(MATERIAL SUPPLIED begins)

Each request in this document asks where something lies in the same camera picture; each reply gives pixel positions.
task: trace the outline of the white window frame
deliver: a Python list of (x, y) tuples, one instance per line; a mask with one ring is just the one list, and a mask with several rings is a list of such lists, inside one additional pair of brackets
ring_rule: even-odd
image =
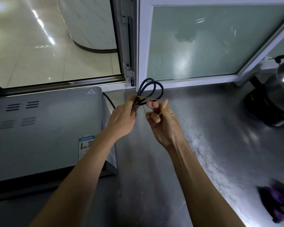
[[(151, 25), (154, 6), (204, 6), (204, 5), (269, 5), (284, 4), (284, 0), (138, 0), (137, 1), (137, 89), (147, 77), (148, 55), (151, 40)], [(186, 87), (226, 82), (245, 82), (251, 70), (284, 38), (284, 23), (252, 56), (249, 61), (233, 75), (198, 77), (190, 79), (160, 81), (164, 88)]]

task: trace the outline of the stainless steel countertop
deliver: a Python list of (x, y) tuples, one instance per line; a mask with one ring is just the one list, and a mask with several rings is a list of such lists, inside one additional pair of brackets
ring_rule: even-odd
[[(246, 111), (242, 100), (252, 89), (250, 83), (218, 84), (166, 89), (163, 97), (205, 172), (245, 225), (270, 227), (276, 224), (257, 186), (284, 183), (284, 128), (268, 127)], [(134, 92), (108, 96), (119, 105)], [(117, 141), (116, 154), (118, 176), (99, 180), (85, 226), (192, 226), (170, 157), (142, 107), (132, 132)], [(28, 223), (49, 195), (0, 202), (0, 226), (23, 218), (19, 226)]]

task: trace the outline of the sticker
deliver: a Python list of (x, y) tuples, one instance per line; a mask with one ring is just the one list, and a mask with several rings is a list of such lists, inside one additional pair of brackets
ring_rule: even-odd
[(79, 160), (85, 155), (94, 140), (94, 136), (79, 139)]
[(95, 94), (94, 90), (91, 88), (87, 94)]

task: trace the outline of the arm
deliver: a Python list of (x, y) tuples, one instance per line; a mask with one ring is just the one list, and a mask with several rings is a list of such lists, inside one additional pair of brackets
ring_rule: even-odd
[(128, 134), (134, 125), (138, 107), (131, 95), (124, 105), (118, 106), (107, 127), (97, 135), (84, 157), (61, 183), (29, 227), (80, 226), (91, 206), (98, 178), (114, 143)]
[(180, 182), (193, 226), (244, 227), (235, 211), (212, 184), (184, 138), (176, 115), (167, 100), (148, 102), (153, 111), (146, 114), (152, 131), (167, 150)]

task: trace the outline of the rubber band
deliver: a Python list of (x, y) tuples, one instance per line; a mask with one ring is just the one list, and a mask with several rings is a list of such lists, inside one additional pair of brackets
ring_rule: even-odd
[[(139, 98), (144, 98), (144, 99), (150, 99), (150, 101), (153, 101), (153, 100), (157, 101), (157, 100), (158, 100), (158, 99), (153, 99), (153, 98), (147, 98), (147, 97), (144, 97), (144, 96), (137, 96), (137, 97), (139, 97)], [(158, 115), (160, 116), (160, 115), (161, 115), (163, 112), (165, 112), (167, 109), (168, 109), (168, 104), (165, 106), (165, 108), (163, 108), (163, 109), (161, 110), (160, 114), (158, 114)]]

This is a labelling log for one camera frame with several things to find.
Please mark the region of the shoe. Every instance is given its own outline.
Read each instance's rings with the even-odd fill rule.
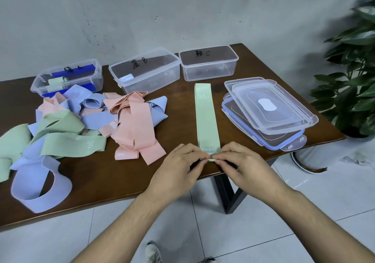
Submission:
[[[207,258],[207,259],[204,261],[204,263],[214,263],[214,262],[216,262],[216,260],[215,260],[215,258],[213,258],[213,257],[209,257],[209,258]]]
[[[162,256],[155,242],[150,241],[146,246],[146,263],[162,263]]]

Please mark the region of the hand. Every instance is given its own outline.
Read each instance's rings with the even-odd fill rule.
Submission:
[[[260,155],[235,142],[223,146],[212,158],[235,185],[266,204],[291,189]],[[237,170],[225,160],[237,165]]]
[[[194,186],[209,158],[209,154],[193,144],[180,144],[167,155],[145,193],[156,201],[169,205]],[[190,170],[190,166],[198,160],[201,161]]]

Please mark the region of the potted plant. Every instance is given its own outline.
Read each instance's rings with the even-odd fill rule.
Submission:
[[[360,19],[358,25],[325,41],[337,44],[326,53],[327,61],[344,65],[346,71],[315,75],[325,84],[310,91],[316,99],[311,103],[314,108],[347,139],[345,145],[337,142],[315,149],[315,155],[308,148],[294,154],[313,169],[322,169],[355,150],[358,141],[375,137],[375,0],[352,10]]]

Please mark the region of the black metal table leg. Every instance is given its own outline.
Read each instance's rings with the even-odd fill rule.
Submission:
[[[277,157],[266,160],[266,162],[269,166],[271,166],[276,160]],[[238,188],[235,193],[231,183],[229,182],[228,176],[224,173],[214,176],[214,180],[218,188],[225,213],[233,213],[247,196],[246,192]]]

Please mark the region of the white pot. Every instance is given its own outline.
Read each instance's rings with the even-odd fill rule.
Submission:
[[[305,166],[309,168],[308,172],[312,172],[313,170],[323,172],[325,168],[342,159],[344,156],[353,153],[373,138],[375,136],[368,136],[366,138],[346,136],[346,139],[337,142],[300,149],[293,153],[292,158],[294,158],[293,160],[297,166],[303,170],[306,170],[303,168]]]

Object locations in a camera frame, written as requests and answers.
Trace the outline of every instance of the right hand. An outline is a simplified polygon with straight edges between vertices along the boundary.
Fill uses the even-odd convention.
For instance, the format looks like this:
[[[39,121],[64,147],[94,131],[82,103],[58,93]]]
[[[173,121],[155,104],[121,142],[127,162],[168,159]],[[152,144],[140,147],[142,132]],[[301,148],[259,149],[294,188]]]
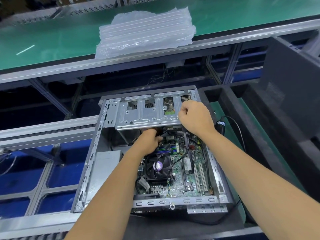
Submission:
[[[206,132],[216,132],[210,112],[201,102],[183,102],[178,115],[181,124],[198,137],[202,137]]]

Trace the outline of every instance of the metal rail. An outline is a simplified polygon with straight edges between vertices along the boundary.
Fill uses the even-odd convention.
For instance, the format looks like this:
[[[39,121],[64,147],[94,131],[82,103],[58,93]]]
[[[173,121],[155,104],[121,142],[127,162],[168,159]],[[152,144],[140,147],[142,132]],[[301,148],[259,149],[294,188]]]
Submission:
[[[102,72],[109,72],[108,66],[121,64],[126,62],[141,61],[150,58],[169,56],[179,53],[198,51],[208,48],[214,48],[223,45],[237,44],[241,42],[247,42],[252,40],[259,40],[264,38],[269,38],[271,36],[281,36],[293,33],[299,33],[304,31],[310,31],[320,28],[320,19],[308,20],[303,22],[298,22],[294,24],[285,24],[269,28],[263,28],[258,30],[252,30],[247,32],[241,32],[226,36],[220,36],[205,40],[194,41],[191,45],[182,46],[173,49],[157,50],[141,52],[137,54],[130,54],[126,56],[121,56],[117,58],[96,60],[89,59],[77,62],[71,62],[66,64],[59,64],[41,68],[35,68],[30,70],[24,70],[19,72],[12,72],[0,75],[0,84],[7,82],[20,81],[24,79],[30,79],[35,77],[57,75],[66,72],[75,72],[92,68],[102,68]]]

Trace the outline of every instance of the green workbench surface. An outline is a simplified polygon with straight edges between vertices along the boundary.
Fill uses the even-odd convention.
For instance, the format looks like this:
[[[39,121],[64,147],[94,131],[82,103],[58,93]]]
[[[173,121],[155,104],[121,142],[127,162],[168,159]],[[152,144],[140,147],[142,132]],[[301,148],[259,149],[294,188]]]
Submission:
[[[320,0],[158,0],[8,26],[0,29],[0,70],[94,54],[99,26],[110,24],[116,14],[175,7],[189,7],[196,35],[320,14]]]

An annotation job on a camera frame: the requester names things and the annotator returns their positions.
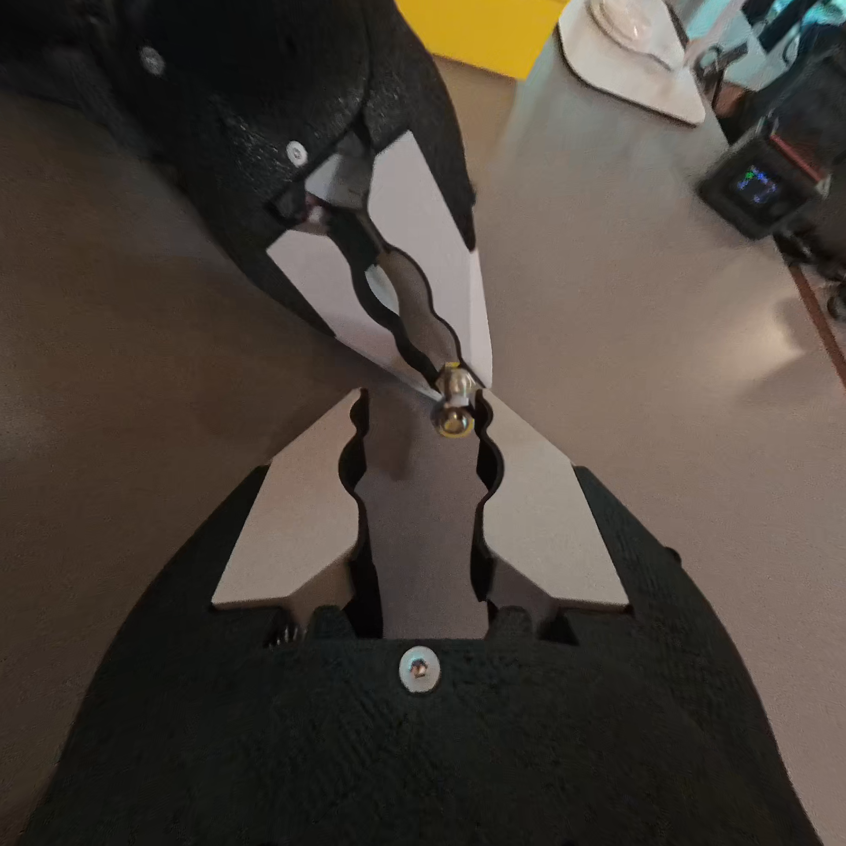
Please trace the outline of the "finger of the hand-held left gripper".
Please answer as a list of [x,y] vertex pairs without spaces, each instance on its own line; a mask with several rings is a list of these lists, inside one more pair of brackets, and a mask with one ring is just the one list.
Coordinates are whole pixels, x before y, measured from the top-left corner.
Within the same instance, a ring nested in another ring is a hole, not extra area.
[[349,133],[305,178],[305,225],[368,225],[391,260],[422,285],[444,364],[492,386],[493,354],[481,259],[468,246],[413,131],[374,152]]
[[443,363],[420,282],[368,225],[302,225],[267,256],[341,344],[432,400]]

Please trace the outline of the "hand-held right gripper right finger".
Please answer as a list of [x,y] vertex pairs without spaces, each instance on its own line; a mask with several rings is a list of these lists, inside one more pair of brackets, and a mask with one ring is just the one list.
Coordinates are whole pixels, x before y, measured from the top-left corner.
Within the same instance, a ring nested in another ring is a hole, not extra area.
[[624,612],[629,597],[570,458],[488,391],[477,394],[475,596],[532,622]]

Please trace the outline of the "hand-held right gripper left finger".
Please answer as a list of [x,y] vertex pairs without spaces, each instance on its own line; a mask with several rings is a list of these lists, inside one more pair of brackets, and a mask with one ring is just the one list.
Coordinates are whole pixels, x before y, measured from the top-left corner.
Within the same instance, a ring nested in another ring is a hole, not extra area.
[[211,603],[217,610],[279,607],[312,615],[354,599],[350,561],[361,536],[360,505],[342,478],[345,448],[360,444],[354,389],[271,460]]

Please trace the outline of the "steel hex bolt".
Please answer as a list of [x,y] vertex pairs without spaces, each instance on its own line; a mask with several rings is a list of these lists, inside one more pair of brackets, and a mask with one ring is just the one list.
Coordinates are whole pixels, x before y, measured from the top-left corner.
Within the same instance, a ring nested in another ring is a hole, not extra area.
[[436,390],[444,408],[469,408],[478,390],[476,379],[460,362],[448,362],[441,368]]

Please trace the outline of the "steel hex nut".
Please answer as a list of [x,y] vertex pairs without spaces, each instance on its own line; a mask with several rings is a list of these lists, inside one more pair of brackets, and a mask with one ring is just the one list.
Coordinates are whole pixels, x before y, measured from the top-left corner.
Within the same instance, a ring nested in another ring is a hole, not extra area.
[[475,429],[475,416],[468,406],[440,405],[433,410],[431,422],[439,436],[451,440],[466,438]]

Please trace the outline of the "yellow plastic bin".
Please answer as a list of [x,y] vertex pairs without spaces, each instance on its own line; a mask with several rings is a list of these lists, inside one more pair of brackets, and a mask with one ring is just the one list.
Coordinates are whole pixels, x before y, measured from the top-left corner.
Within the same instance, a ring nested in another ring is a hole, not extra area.
[[524,81],[568,1],[396,1],[428,51]]

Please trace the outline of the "white plastic blister tray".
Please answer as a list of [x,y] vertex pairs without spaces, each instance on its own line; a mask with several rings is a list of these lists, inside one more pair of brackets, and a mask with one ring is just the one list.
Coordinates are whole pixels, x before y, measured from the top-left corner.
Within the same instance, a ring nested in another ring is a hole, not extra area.
[[587,86],[691,127],[705,121],[667,2],[570,2],[557,35],[568,68]]

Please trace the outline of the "black power station with screen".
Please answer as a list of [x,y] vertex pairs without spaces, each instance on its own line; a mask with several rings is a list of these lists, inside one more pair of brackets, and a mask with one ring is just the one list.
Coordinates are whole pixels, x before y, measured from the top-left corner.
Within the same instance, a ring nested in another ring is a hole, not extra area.
[[786,141],[763,119],[744,133],[697,186],[705,205],[750,240],[784,232],[830,192],[831,169]]

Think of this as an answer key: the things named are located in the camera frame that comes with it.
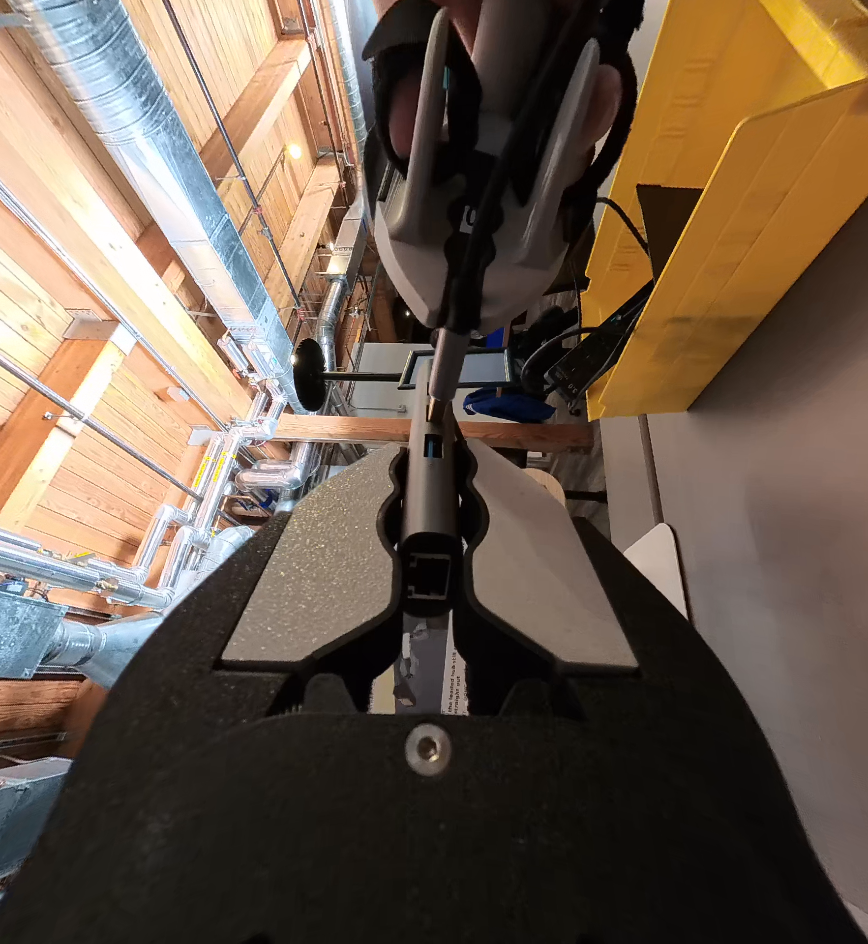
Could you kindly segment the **slim grey usb hub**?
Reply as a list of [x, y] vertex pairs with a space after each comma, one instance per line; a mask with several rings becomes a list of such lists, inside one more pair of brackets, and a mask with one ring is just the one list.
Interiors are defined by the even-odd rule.
[[455, 465], [456, 429], [448, 410], [438, 422], [412, 422], [404, 474], [401, 535], [402, 603], [415, 618], [447, 614], [459, 593], [462, 543]]

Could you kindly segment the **person's right hand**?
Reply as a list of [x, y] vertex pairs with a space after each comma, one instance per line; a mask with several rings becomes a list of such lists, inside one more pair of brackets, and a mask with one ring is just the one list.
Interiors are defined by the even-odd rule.
[[[375, 122], [372, 135], [388, 160], [406, 176], [414, 137], [419, 89], [428, 37], [440, 8], [450, 11], [454, 38], [471, 50], [481, 2], [376, 2], [379, 22], [367, 41], [362, 59], [371, 61]], [[593, 94], [578, 136], [581, 168], [593, 165], [595, 151], [616, 126], [625, 81], [618, 53], [628, 52], [629, 40], [643, 20], [643, 2], [605, 2], [605, 38], [599, 39], [601, 60]], [[615, 49], [605, 39], [617, 41]]]

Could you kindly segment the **yellow plastic bin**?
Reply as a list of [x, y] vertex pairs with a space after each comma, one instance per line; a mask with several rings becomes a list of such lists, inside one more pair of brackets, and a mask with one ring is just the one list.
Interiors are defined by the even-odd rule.
[[868, 2], [673, 1], [610, 198], [696, 191], [591, 420], [685, 411], [868, 196]]

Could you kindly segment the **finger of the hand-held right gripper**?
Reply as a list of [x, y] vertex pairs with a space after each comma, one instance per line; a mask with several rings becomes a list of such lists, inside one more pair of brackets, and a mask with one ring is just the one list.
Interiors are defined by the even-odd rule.
[[389, 6], [367, 41], [367, 143], [376, 242], [395, 287], [428, 327], [449, 296], [448, 244], [461, 196], [461, 39], [444, 6]]
[[589, 168], [582, 124], [600, 83], [594, 36], [477, 36], [483, 93], [465, 195], [464, 302], [508, 324], [548, 290], [587, 224], [569, 187]]

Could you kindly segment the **black disc on pole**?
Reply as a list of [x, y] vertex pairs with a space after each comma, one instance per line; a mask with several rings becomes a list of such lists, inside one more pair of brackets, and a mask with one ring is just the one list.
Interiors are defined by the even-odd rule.
[[338, 384], [395, 384], [399, 391], [413, 391], [412, 380], [420, 352], [408, 352], [400, 373], [329, 370], [320, 343], [314, 338], [302, 340], [290, 356], [293, 382], [300, 409], [318, 412], [330, 398], [333, 385]]

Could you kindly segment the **blue bag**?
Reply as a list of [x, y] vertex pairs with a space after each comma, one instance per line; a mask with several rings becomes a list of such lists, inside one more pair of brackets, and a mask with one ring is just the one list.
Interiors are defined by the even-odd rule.
[[541, 424], [556, 413], [556, 408], [519, 388], [480, 387], [463, 401], [466, 415], [483, 415], [519, 424]]

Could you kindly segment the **white stand base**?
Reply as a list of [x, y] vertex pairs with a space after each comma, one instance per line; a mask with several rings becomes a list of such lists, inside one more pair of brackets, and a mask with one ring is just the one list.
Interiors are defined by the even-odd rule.
[[623, 553], [676, 610], [689, 620], [684, 571], [673, 529], [666, 523], [657, 524]]

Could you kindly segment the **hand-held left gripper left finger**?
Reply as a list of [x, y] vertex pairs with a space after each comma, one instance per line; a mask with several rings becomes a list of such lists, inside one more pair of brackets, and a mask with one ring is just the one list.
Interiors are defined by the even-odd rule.
[[385, 529], [403, 447], [382, 447], [298, 503], [222, 655], [230, 669], [375, 677], [403, 636]]

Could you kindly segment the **silver ventilation duct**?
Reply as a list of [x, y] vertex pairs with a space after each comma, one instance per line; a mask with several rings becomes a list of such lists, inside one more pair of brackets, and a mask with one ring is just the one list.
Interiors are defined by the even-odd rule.
[[[217, 526], [240, 452], [275, 440], [290, 344], [122, 2], [16, 2], [0, 29], [0, 572], [113, 595], [101, 624], [0, 591], [0, 678], [78, 669], [110, 688], [252, 534]], [[55, 92], [262, 367], [249, 395], [97, 189]]]

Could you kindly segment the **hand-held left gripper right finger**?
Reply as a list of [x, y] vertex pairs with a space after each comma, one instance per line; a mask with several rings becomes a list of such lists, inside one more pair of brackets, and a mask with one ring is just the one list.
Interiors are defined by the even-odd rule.
[[638, 668], [566, 508], [488, 445], [467, 440], [474, 530], [454, 611], [456, 646], [487, 679], [501, 671], [561, 676]]

(MATERIAL SUPPLIED ends)

TASK TO COMPLETE:
Take from the material above the lines running from the one with "Could you kindly segment the **blue bag**?" through the one with "Could you kindly segment the **hand-held left gripper left", and repeat them exactly, with nothing else.

SOLUTION TO THIS PROBLEM:
Could you kindly segment the **blue bag**?
Reply as a list of [x, y] vertex pairs with a space after each comma, one instance per line; a mask with several rings becomes a list of such lists, inside one more pair of brackets, and a mask with one ring is just the one list.
Interiors are defined by the even-odd rule.
[[541, 424], [556, 413], [556, 408], [519, 388], [480, 387], [463, 401], [466, 415], [483, 415], [519, 424]]

Could you kindly segment the **white stand base**?
Reply as a list of [x, y] vertex pairs with a space after each comma, one instance per line; a mask with several rings becomes a list of such lists, inside one more pair of brackets, and a mask with one ring is just the one list.
Interiors are defined by the even-odd rule.
[[623, 553], [676, 610], [689, 620], [684, 571], [673, 529], [666, 523], [657, 524]]

Could you kindly segment the **hand-held left gripper left finger**?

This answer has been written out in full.